YOUR TASK. In the records below, find the line that contains "Which point(s) in this photo identify the tan" and the line that contains "Which point(s) in this photo identify the black power", then retype exactly those two lines and every line between them.

Source data:
* * *
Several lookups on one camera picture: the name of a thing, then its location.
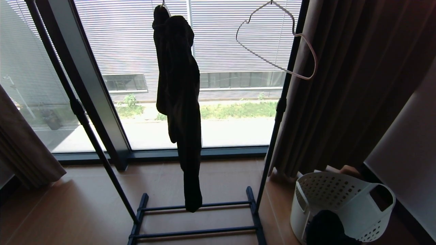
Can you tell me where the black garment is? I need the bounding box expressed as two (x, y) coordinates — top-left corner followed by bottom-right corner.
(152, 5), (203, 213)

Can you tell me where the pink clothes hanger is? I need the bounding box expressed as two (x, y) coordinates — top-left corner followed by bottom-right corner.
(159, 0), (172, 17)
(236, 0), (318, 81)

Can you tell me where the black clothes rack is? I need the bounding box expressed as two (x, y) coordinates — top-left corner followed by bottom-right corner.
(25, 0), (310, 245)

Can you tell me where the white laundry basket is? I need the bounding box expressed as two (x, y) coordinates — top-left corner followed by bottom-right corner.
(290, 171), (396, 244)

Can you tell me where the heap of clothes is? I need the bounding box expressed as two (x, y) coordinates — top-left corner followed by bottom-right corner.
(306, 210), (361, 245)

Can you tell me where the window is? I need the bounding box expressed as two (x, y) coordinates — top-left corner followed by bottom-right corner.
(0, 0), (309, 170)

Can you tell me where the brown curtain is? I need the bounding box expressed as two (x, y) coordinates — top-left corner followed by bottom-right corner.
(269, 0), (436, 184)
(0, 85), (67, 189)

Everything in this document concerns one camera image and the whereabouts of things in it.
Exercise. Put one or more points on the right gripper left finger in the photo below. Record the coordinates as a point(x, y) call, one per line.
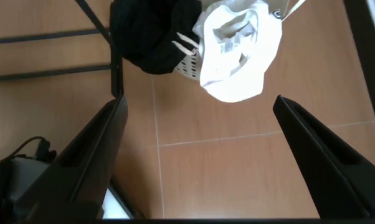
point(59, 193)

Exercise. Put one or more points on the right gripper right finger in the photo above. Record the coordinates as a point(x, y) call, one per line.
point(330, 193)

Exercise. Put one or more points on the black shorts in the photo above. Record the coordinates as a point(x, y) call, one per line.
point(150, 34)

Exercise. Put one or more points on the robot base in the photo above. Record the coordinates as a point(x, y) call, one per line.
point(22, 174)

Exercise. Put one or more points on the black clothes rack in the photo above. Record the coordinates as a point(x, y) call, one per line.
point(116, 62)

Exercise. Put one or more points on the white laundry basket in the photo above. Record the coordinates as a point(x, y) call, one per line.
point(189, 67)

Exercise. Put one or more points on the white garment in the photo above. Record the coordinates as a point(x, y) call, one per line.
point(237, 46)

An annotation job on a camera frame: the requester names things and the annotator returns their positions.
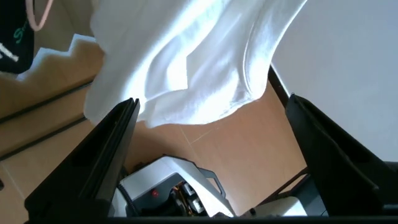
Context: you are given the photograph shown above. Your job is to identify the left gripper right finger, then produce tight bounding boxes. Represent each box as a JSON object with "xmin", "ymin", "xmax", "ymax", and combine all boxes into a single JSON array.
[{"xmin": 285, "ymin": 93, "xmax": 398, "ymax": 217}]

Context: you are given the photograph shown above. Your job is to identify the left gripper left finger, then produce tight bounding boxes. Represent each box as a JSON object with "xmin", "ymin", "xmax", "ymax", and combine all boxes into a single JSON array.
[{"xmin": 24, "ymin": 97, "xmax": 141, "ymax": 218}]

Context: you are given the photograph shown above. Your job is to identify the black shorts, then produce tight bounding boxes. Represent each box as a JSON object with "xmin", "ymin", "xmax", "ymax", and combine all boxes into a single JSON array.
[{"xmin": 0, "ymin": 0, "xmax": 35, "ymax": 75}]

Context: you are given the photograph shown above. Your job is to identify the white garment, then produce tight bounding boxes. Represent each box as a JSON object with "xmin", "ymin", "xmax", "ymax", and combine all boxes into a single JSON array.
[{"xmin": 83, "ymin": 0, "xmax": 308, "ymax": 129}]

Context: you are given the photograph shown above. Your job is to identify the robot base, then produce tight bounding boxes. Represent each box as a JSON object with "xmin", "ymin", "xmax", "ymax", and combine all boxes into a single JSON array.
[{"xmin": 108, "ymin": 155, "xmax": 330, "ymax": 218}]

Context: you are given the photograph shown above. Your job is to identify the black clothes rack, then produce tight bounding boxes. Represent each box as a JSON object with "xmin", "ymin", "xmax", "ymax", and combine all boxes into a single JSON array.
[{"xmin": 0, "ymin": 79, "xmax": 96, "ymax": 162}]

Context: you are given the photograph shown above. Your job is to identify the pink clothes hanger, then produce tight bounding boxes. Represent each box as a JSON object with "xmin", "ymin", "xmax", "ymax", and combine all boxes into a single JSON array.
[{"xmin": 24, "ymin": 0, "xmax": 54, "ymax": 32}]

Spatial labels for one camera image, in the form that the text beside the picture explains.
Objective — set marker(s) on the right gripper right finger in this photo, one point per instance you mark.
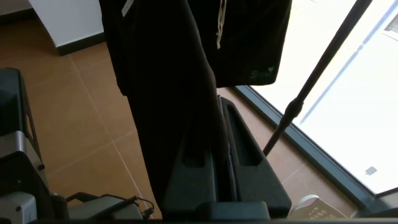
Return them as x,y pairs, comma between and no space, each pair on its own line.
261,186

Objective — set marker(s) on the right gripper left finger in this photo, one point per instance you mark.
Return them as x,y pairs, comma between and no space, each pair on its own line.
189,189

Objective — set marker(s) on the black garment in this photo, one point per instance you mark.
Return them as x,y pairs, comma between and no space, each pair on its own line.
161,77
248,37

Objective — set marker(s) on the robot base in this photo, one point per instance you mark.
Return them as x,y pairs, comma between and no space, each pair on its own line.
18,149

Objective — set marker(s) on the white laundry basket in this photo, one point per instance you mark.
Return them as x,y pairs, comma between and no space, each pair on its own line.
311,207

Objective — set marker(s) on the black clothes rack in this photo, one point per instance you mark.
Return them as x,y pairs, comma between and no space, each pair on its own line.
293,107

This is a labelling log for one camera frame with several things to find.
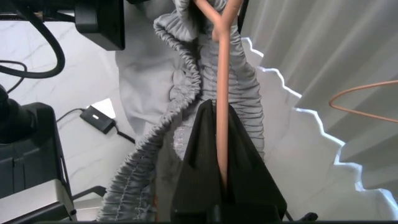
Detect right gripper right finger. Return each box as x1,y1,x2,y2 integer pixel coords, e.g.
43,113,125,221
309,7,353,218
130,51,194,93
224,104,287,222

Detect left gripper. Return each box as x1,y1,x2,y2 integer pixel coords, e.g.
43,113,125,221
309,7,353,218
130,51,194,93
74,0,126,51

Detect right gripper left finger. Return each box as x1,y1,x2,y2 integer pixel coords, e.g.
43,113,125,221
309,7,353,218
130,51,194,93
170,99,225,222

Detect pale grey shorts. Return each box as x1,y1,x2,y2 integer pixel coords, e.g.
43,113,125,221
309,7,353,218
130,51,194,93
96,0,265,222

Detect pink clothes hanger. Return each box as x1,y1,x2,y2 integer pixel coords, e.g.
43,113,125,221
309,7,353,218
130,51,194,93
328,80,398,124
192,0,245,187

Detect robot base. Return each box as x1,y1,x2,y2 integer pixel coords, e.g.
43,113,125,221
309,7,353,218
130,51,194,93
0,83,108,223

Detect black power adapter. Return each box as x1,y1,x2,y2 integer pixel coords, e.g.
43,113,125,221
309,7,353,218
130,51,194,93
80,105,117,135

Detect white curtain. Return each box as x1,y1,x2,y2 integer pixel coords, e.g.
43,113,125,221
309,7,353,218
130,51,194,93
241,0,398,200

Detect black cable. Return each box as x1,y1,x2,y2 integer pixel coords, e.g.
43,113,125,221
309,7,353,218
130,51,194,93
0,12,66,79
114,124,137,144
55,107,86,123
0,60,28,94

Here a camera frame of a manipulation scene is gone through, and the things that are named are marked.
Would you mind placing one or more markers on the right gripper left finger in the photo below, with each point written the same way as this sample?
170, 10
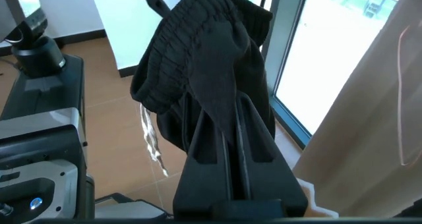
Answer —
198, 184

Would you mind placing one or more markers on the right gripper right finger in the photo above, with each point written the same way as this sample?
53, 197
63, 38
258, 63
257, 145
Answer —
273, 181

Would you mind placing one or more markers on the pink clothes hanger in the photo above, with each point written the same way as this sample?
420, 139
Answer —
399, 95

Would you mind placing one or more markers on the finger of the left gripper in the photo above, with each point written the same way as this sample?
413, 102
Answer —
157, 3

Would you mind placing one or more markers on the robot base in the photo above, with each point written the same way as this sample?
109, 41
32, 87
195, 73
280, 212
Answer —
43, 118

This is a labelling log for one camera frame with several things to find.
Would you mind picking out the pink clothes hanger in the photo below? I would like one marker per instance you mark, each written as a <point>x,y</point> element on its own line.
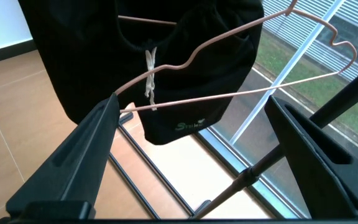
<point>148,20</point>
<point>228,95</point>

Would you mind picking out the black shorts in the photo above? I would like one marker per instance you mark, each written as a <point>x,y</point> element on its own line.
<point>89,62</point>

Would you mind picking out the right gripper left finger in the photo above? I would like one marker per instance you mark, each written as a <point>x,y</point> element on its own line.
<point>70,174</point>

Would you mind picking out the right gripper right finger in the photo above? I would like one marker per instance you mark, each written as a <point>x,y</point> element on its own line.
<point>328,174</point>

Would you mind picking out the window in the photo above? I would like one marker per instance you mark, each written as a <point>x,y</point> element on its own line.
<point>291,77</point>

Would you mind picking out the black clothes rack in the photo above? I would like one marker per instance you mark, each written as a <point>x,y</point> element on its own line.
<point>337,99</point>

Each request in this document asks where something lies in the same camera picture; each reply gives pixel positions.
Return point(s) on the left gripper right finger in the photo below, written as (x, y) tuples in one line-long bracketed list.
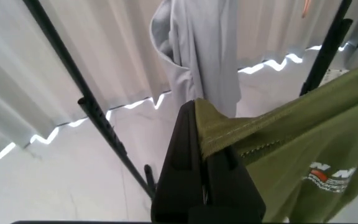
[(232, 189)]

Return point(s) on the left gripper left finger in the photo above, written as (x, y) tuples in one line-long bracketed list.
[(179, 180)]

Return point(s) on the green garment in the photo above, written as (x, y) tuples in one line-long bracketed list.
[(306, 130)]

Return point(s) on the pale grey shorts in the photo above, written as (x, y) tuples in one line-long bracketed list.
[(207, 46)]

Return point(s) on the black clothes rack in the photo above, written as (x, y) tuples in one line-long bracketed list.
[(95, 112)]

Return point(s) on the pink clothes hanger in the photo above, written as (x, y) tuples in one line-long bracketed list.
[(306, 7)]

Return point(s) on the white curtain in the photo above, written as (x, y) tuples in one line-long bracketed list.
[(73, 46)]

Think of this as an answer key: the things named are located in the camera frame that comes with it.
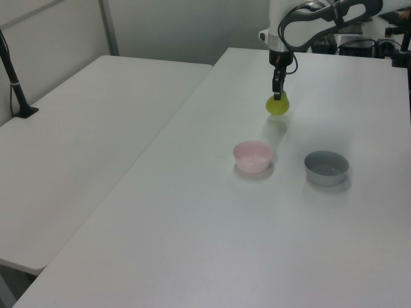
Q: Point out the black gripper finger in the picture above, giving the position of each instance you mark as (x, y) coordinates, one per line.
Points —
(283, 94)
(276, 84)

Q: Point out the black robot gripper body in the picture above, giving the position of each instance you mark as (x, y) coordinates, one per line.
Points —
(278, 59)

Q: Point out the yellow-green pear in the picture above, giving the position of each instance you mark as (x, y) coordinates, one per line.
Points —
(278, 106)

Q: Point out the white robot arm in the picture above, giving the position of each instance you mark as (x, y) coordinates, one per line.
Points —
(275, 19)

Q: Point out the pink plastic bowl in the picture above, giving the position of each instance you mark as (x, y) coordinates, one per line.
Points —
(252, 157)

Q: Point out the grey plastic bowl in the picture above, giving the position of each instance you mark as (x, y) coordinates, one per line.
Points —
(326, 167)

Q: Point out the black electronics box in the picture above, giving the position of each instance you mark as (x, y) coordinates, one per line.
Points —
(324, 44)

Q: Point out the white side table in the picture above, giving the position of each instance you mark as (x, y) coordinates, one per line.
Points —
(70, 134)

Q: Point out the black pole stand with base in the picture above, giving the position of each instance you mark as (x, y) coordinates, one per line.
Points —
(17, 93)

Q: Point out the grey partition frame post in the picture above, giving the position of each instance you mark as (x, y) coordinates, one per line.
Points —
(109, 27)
* * *
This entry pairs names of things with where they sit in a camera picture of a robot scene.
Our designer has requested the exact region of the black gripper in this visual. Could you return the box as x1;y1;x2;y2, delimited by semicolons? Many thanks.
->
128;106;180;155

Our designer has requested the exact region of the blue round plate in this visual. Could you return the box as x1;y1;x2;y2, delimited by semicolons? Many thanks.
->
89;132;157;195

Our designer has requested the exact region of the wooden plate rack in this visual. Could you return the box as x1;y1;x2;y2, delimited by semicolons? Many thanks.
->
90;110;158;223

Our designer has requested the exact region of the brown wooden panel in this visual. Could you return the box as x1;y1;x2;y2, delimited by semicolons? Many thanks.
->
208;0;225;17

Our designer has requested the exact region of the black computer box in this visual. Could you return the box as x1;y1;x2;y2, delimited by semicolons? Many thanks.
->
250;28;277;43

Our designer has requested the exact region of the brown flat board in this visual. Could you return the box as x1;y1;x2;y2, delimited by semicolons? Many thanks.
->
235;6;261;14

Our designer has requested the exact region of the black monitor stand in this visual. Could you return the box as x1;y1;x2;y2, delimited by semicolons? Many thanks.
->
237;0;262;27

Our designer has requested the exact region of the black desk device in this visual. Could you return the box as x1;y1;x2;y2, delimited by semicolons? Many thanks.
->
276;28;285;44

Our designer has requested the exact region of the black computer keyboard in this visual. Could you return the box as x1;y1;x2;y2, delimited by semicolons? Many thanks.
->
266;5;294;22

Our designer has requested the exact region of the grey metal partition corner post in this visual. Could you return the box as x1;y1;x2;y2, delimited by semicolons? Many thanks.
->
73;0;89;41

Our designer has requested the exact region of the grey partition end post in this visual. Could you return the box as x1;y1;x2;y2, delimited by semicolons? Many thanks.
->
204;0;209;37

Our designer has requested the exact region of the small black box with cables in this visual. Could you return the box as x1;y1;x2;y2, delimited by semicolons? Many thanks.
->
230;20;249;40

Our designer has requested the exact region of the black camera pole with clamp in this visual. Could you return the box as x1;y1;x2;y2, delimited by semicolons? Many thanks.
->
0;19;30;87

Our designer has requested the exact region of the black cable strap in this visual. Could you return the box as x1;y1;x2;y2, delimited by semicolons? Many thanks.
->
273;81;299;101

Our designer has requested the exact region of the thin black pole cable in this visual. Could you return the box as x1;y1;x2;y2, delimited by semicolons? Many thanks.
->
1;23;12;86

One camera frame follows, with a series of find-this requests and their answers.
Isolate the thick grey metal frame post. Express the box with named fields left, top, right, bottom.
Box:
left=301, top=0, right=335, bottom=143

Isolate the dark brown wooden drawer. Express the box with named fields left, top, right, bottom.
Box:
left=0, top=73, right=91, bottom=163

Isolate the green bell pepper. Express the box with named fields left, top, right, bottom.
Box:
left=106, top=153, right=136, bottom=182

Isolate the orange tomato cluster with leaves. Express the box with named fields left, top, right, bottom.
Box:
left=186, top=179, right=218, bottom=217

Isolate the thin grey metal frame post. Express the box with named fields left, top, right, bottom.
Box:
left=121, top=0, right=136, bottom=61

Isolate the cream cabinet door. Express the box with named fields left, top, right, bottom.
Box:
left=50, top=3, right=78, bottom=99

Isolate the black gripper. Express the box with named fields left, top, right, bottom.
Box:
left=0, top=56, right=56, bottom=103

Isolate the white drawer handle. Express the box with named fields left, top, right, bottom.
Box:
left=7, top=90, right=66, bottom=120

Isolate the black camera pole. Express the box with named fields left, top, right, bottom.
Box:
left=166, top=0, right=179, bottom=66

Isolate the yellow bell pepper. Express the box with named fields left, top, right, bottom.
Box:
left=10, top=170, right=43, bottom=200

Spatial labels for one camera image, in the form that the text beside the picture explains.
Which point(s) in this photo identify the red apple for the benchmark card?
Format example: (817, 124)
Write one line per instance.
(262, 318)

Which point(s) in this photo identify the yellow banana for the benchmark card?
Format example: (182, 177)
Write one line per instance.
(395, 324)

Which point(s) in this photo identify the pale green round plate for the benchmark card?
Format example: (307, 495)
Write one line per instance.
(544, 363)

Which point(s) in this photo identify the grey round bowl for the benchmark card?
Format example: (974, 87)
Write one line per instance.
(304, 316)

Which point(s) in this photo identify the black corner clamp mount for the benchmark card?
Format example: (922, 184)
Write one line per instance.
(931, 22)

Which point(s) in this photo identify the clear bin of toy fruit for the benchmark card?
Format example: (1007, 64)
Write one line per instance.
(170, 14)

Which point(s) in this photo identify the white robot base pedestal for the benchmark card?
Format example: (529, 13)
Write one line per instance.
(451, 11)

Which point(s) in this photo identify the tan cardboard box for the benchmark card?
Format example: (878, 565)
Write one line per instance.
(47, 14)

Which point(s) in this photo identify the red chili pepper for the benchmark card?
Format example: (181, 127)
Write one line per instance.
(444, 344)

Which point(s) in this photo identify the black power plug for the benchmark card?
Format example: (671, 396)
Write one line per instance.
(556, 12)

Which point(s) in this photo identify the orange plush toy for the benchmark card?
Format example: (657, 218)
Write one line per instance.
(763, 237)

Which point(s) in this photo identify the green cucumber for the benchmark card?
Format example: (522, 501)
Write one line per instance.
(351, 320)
* * *
SOLUTION.
Which point(s) in this photo identify the tan cardboard box for the benchmark card?
Format example: (878, 565)
Write one line per instance.
(47, 14)

Which point(s) in this photo identify the red chili pepper for the benchmark card?
Format example: (181, 127)
Write one line per instance.
(444, 344)

Which point(s) in this photo identify the black power plug for the benchmark card?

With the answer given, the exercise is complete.